Discussion of my journey from grad school to postdoc to tenure with two kids, a husband, (and a bit of breast cancer) in tow.

Friday, January 09, 2009

Third time's a charm

I have been teaching the same class for three years now, and I think I have finally gotten it where it needs to be. The first year was my first year as a faculty member, and I was pretty naive. I am embarrassed to say that I actually had dreams of students calling me "best professor they ever had" by the end of the course. I was lucky to get out with "she's really enthusiastic, but her exams suck."

The second year the class was coordinated with another section taught be another instructor who was new to our department. I had never tried to coordinate a class between sections and it really didn't work well. The worst part was that I didn't know how to coordinate the TAs, which were shared. My colleague was telling them to do some stuff, and I was telling them to do stuff and neither of us knew what the other was doing and the TAs sort of picked and chose what to execute. This led to a lot of sloppy assignments with answers that didn't make sense or exam questions that were really unclear.

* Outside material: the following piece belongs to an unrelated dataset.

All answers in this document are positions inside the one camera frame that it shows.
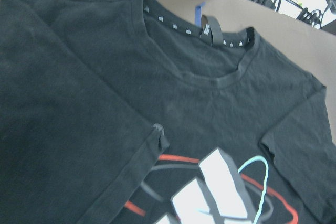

This year I am trying a new strategy. I am still coordinating with my colleague, but to a much lower degree (just exams and HW assignments). I also got an article about how to teach the class from the author of our text book, a widely known authority on teaching subdivision engineering. I adopted virtually all of his suggestions, some of which I was already doing, and the class is going really, really well. Students are engaged and seem happy. The key points, which seem obvious in hindsight, are to move slowly and to include the class in the lecture through "active learning" exercises. This means that I will introduce a topic with a few short powerpoint slides. Then I will do a derivation of the key equations on the board. Next, I will work an example that is outlined in their notes, but that they have to fill in with specifics. Finally, they will work a worksheet together in groups on the topic, while I roam the room answering questions. This works really, really well. I also showed a couple of YouTube videos (< 3 min) related to subdivision engineering and that went over pretty well. I am so happy with this result, I think I will apply the method to all my classes.

3 Comments:

At 11:08 AM , Blogger Amelie said...

yay for you - sounds great!

 
At 2:36 PM , Anonymous Anonymous said...

Sounds great! Good work. :-)

 
At 2:30 PM , Blogger caroline said...

LOL! My evals all say "she's enthusiastic, but the exams suck." All of them! :)

I'm glad that your class is working out well this semester. I love it when classes go well.